_Assignment:_ Your answer should be every line with the word "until", copied from the data below.

..............................

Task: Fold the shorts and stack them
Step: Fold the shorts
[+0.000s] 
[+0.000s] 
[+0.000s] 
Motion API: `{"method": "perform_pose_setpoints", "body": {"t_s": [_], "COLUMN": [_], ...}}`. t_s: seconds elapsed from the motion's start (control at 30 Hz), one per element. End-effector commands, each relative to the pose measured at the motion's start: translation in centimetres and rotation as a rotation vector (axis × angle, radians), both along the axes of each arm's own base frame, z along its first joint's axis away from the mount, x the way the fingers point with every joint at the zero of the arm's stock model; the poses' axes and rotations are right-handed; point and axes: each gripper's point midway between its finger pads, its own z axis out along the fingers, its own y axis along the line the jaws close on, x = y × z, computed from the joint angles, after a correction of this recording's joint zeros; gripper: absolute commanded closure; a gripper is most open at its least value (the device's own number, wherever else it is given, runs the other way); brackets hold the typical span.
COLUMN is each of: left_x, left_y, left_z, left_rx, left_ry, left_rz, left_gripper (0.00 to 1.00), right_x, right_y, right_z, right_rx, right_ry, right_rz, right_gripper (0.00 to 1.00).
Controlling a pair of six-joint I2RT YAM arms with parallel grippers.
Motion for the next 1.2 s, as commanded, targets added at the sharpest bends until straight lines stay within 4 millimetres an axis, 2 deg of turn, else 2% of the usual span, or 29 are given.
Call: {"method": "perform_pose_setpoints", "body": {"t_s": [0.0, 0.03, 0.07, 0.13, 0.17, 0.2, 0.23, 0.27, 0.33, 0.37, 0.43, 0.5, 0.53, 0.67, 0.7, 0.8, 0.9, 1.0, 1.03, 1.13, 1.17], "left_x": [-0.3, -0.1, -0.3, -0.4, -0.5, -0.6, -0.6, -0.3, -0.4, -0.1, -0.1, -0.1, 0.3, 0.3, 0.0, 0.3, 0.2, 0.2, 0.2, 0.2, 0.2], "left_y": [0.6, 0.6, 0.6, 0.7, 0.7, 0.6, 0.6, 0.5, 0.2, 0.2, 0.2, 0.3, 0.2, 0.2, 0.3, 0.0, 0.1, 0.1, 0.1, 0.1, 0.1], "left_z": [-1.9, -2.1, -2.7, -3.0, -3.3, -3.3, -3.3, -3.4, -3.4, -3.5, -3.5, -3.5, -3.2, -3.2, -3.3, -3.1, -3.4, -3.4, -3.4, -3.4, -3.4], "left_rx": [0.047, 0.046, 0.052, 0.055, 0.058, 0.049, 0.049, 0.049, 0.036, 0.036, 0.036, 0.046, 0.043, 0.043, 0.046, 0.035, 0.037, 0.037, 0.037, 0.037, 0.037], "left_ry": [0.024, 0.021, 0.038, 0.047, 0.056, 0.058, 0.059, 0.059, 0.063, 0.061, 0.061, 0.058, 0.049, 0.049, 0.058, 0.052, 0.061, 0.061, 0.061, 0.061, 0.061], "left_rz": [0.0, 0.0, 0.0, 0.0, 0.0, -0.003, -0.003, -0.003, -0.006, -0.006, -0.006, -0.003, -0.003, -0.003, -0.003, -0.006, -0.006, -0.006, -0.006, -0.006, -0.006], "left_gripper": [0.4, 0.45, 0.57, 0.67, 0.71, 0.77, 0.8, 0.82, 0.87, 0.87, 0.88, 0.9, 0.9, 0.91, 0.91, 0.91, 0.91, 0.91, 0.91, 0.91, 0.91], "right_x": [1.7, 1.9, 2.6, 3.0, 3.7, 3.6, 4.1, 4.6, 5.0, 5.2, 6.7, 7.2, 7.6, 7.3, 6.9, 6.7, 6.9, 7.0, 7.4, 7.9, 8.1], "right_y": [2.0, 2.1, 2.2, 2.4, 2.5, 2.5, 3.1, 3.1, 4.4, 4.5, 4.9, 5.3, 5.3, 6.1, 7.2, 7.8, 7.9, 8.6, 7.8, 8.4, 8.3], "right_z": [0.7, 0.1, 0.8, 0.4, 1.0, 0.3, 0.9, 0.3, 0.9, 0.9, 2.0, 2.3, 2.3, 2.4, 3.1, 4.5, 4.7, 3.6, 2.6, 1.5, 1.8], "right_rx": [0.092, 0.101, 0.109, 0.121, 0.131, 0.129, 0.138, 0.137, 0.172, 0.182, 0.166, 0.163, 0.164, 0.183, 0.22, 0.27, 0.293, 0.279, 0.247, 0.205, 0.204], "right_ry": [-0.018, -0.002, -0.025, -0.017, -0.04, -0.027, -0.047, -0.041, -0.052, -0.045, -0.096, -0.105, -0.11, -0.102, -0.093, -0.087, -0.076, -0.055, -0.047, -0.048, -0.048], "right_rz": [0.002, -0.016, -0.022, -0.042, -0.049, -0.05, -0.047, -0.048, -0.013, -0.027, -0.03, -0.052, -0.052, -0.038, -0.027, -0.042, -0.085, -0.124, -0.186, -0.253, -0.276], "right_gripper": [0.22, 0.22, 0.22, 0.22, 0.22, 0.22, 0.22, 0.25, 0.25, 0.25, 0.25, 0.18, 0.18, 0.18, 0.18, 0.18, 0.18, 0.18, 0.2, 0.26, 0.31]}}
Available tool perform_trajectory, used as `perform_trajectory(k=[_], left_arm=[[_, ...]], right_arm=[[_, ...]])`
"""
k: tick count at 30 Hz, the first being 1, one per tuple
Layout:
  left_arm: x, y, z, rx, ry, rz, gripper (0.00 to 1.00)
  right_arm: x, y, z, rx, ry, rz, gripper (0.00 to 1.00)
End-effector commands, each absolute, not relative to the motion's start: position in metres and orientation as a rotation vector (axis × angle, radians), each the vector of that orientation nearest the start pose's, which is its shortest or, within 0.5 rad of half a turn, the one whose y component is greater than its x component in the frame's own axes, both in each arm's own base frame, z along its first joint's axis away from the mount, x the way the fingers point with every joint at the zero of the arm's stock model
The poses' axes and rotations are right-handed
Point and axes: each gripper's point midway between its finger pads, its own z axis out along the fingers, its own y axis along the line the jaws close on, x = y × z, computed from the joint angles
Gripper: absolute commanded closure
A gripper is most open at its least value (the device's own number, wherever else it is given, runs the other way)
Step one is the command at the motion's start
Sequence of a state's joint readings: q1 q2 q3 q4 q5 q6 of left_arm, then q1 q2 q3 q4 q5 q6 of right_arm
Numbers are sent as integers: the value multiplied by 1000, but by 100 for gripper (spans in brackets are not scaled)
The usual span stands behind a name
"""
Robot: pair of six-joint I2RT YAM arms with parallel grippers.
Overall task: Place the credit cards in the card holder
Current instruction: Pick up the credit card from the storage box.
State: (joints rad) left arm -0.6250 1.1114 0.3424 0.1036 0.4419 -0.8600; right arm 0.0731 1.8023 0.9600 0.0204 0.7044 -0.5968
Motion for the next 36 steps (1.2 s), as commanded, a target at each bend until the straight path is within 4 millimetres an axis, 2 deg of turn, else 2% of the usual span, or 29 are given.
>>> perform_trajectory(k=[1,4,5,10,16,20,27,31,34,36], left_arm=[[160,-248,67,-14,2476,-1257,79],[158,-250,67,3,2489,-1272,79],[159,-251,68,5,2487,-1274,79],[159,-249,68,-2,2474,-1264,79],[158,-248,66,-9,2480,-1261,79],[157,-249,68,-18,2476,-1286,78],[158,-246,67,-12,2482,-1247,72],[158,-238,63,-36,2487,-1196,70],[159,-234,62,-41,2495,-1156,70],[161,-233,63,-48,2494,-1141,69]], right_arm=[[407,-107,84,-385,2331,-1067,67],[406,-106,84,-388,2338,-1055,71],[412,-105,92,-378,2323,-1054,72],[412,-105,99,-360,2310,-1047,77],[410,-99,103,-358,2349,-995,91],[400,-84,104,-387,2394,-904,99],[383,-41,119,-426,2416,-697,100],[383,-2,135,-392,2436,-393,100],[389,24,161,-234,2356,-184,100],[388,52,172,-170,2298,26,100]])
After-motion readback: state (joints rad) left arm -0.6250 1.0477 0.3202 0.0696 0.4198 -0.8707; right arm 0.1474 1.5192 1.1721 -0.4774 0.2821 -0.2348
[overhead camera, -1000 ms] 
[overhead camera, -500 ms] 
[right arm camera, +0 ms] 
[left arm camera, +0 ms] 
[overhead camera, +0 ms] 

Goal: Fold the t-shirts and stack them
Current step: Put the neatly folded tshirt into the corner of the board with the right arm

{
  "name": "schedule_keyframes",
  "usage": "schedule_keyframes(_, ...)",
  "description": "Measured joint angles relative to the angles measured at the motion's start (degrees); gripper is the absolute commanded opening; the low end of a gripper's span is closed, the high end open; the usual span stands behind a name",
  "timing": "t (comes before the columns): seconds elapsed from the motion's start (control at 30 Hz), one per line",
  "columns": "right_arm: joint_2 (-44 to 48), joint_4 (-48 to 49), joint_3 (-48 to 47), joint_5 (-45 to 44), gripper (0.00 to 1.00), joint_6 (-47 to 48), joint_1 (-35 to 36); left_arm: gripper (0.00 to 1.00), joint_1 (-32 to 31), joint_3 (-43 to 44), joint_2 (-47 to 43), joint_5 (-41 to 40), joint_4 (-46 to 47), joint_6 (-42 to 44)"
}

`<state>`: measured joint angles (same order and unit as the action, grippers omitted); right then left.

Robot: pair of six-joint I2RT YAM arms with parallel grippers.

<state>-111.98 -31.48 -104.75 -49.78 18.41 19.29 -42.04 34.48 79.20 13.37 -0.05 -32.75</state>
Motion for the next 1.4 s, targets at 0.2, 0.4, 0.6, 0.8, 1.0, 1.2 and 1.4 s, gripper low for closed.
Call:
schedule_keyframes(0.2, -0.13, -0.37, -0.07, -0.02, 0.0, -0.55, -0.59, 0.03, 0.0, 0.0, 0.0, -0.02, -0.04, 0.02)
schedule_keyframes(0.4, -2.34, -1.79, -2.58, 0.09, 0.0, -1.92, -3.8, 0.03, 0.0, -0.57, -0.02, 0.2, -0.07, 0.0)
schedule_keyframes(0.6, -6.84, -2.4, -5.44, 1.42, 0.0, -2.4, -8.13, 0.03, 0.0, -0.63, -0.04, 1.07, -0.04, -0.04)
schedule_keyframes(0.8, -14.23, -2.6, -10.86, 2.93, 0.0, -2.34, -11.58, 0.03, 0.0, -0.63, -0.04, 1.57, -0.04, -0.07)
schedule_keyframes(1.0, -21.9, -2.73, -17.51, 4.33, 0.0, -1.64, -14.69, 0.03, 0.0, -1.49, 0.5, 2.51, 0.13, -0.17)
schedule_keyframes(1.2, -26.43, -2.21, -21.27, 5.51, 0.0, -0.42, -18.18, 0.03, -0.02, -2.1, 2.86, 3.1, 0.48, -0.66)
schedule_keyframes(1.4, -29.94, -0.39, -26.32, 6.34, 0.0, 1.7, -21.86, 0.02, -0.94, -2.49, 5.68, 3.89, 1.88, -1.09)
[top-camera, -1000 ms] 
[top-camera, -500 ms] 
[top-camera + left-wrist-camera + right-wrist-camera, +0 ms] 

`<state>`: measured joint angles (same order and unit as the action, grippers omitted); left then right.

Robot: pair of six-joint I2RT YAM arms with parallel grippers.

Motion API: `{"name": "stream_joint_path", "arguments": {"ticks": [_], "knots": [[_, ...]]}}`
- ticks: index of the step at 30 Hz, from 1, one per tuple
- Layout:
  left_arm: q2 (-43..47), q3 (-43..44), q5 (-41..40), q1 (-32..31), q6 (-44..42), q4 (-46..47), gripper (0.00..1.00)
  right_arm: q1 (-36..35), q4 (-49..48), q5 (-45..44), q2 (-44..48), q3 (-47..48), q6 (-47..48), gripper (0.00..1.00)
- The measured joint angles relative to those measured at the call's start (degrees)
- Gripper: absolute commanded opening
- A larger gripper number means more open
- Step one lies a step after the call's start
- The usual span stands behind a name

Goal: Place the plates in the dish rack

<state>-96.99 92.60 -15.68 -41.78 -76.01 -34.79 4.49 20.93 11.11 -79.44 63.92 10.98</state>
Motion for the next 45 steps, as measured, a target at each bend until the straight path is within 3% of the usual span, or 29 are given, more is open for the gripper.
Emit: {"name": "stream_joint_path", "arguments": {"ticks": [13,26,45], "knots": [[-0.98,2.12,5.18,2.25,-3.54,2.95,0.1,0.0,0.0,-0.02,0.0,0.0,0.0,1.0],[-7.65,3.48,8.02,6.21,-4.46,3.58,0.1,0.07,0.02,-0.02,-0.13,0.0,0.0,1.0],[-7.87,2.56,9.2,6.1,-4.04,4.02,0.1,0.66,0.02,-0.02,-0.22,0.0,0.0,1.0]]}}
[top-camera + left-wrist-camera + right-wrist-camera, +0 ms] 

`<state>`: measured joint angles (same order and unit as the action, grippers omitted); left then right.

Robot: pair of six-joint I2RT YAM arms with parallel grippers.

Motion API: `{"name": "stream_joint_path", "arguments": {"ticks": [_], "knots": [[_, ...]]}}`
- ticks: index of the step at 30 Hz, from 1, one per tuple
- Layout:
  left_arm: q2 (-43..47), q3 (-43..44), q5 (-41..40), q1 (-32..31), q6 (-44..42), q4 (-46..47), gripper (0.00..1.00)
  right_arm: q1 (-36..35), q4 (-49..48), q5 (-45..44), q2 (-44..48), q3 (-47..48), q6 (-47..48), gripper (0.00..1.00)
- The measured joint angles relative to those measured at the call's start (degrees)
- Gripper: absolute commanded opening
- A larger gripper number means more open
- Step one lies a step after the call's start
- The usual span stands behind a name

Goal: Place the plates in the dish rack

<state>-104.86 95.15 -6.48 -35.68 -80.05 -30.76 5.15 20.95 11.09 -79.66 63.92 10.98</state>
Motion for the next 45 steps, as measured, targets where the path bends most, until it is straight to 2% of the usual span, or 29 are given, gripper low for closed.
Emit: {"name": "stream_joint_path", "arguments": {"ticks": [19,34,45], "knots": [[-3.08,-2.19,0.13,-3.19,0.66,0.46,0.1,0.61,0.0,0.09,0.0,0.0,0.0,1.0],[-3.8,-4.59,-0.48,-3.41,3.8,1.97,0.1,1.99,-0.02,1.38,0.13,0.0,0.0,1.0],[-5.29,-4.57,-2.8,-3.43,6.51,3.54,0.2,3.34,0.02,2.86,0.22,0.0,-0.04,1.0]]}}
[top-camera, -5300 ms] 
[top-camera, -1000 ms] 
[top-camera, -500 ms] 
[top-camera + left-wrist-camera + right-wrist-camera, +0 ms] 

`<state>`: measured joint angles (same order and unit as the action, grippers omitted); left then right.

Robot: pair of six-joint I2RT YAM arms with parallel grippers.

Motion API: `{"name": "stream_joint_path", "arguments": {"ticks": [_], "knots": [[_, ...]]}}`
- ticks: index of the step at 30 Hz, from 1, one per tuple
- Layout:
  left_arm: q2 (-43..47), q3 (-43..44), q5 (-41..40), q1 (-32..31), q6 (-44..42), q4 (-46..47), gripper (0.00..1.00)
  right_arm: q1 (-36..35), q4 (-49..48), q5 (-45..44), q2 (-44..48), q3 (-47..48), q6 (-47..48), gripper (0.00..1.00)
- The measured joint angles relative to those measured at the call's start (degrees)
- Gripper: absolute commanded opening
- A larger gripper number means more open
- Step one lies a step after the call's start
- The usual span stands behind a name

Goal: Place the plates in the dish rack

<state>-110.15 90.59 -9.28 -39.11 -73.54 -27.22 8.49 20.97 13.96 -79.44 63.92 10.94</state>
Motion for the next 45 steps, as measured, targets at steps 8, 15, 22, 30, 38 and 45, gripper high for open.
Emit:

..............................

_Your response:_
Motion for the next 1.2 s, as commanded, targets added at the sharpest bends until straight lines stay within 4 millimetres an axis, 2 deg of turn, else 2% of the usual span, or 29 are given.
Motion for the next 36 steps (1.2 s), as commanded, a target at each bend until the straight path is within 4 millimetres an axis, 2 deg of turn, else 2% of the usual span, or 29 are given.
Motion for the next 45 steps, as measured, a target at each bend until the straight path is within 3% of the usual span, or 29 are given, more is open for the gripper.
Motion for the next 45 steps, as measured, targets where the path bends most, until it is straight to 2% of the usual span, or 29 are given, gripper low for closed.

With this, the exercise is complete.